Within the data below, copy each line where the string "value" is found.

◆ Given data:
######
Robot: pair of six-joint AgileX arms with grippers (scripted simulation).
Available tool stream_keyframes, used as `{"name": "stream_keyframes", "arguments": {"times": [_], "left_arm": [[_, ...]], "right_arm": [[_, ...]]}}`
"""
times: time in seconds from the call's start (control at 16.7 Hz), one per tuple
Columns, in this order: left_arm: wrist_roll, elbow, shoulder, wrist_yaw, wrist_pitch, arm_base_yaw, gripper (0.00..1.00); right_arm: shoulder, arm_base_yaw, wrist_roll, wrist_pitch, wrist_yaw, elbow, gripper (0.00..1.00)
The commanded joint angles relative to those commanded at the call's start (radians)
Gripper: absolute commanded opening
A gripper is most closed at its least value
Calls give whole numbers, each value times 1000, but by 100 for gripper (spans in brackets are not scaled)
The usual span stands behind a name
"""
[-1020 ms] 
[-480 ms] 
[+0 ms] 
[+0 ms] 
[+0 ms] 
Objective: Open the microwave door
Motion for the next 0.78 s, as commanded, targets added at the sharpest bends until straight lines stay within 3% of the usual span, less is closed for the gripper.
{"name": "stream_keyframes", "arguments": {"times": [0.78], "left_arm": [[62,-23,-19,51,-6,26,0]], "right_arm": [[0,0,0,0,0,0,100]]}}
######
◆ Solution:
A gripper is most closed at its least value
Calls give whole numbers, each value times 1000, but by 100 for gripper (spans in brackets are not scaled)

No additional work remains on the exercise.